Michael Hartwell of Sentinel & Enterprise is a liar

If there’s one thing I can’t stand, it’s a liar.

I’ve written about Michael Hartwell in the past. My initial criticism of him was largely confined to the fact that he uses a poor writing style to avoid answering tough questions. That might be fine for a regular journalist, but Hartwell acts as little more than a common pundit who feigns a neutral position. As such, he has put himself in a place where the onus is on him to defend his writings. (Armchair Psychology Alert: I think he enjoys the respect that comes from making people think he’s fair-minded. He isn’t particularly interested in uncovering respect for actual ideas, in part, because doing so would expose the fact that he’s just another ideologue.) In short, he is not a reputable source for objective information, but I can see how he could appeal to a Republican audience – people like to have their biases confirmed.

Unfortunately, Michael Hartwell of Sentinel & Enterprise isn’t merely a bad journalist. He is also a liar. In a post about the Nazi-run economy of 1930’s and ’40’s Germany, Hartwell says this:

Over and over again I find myself clarifying that fascism and Nazism were sister movements to socialism and communism. This runs counter to the cheap political trick where modern capitalist-loving right wing movements are likened to Hitler and his followers.

Hartwell then spends more than the next 10 paragraphs describing how socialism was the mindset behind Nazism and the Nazi economy. Once done, he says this:

If younger generations fundamentally misunderstand the driving force behind evil mindsets like Nazism, then they will be completely vulnerable if it comes back again, striking not with mere hate but with false promises of prosperity.

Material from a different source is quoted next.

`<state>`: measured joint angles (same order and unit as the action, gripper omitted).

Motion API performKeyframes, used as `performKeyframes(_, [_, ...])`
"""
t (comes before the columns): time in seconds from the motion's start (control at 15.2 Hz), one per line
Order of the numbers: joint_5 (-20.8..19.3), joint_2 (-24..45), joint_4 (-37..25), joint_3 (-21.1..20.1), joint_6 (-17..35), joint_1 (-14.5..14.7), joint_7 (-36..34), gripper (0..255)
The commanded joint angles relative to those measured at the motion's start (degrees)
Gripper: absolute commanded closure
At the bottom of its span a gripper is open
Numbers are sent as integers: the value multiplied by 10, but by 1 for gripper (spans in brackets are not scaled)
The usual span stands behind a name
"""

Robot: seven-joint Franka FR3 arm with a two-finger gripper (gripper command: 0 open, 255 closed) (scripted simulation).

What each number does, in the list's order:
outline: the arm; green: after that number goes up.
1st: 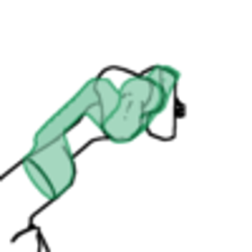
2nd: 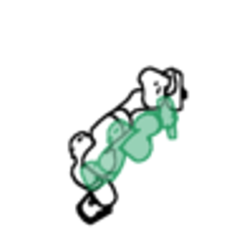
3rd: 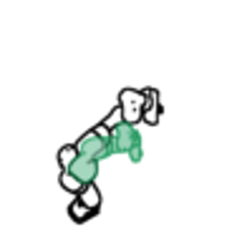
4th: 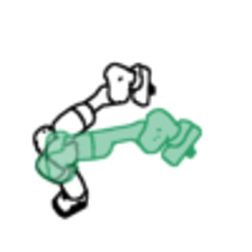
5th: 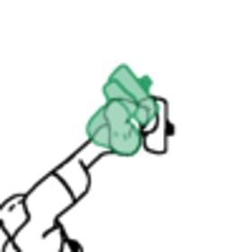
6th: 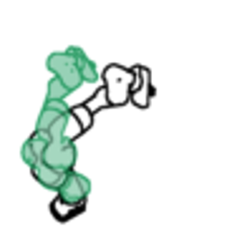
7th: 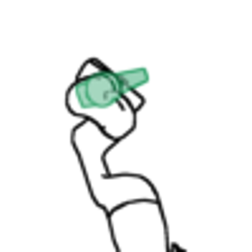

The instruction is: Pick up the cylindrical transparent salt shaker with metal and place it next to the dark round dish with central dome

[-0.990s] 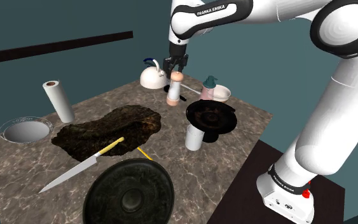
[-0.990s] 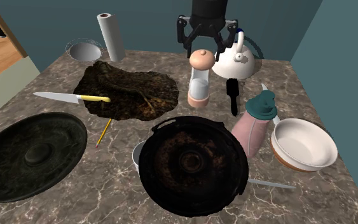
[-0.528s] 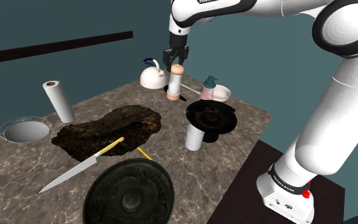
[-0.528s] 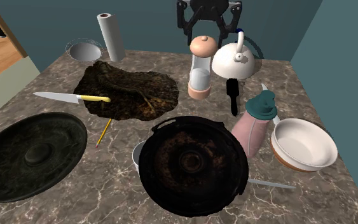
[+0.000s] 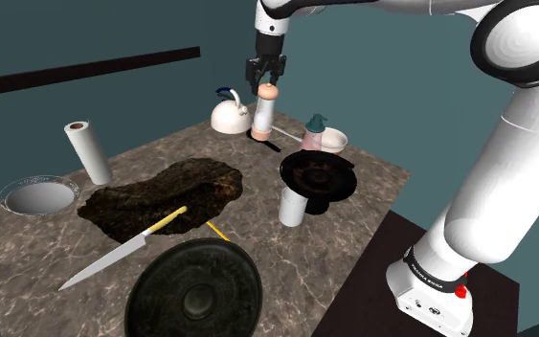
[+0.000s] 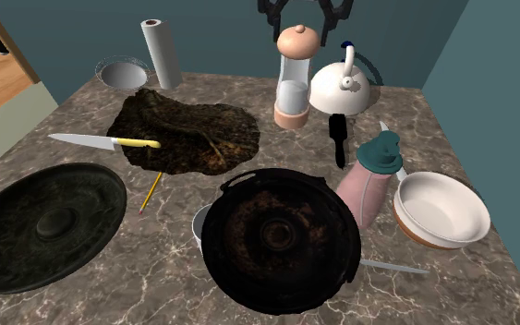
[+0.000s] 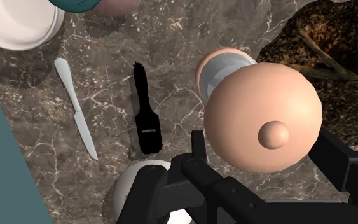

In other words, he just hates those “cheap political tricks” where people try to tarnish something by associating it with Hitler and Nazis. But, oh yeah. Socialism is nothing but associated with Hitler and Nazis. Hell, it drove Nazism. (Sorry, racism and nationalism! Maybe next time!)

Of course, none of this is particularly notable as far as lies go. After all, in the words of Hartwell, it’s not much more than a cheap political trick. Perhaps we can just file this one under “Ironic rhetoric”? Except it gets better:

Fascism was indeed a form of socialism on a national scale instead of as an international movement…

Fascism economic policies that were put into place include the strict control of all businesses, such as telling them what to produce, and setting of prices. Those that violated these rules were nationalized. The execution of German invalids was defended as saving resources for the fit Germans. The amount of control over individuals daily lives was staggering.

Emphasis mine.

Either no one ever taught Hartwell about the importance of topic sentences or he was just overtly implying that socialism led to the murder of retarded individuals. Let’s just link his words together in way which perfectly and honestly reflects what he said: Fascism is a form of socialism that led to Germans executing “invalids”. (He even gets cute and uses the politically correct language for the 1930’s.)

But now here’s the question: Will Hartwell own up to his claim? Take a wild guess:

No. I was demonstrating fascisms belief in central planning.

And of course the best way to do that is to point to the fact that 1) fascism is a form of socialism and 2) fascism led to the murder of “invalids”. What!? How is that dishonest!?

Give me a break.

If Michael Hartwell wants to blog up a storm of right-leaning tripe, that’s fine. It doesn’t bother me that he thinks a series a declarations and a handful of links makes an argument. However, it all becomes an issue when he runs away from points and even resorts to (overt) lying. Moreover, I think it’s an issue when his goal is to present his blog as a good source of journalism, something to which potential employers can look as a piece of his resume. That is why his (publicly listed) place of employment has been included in the title of this post. I think journalism in the United States is already quite awful. I’d rather not see it get any worse.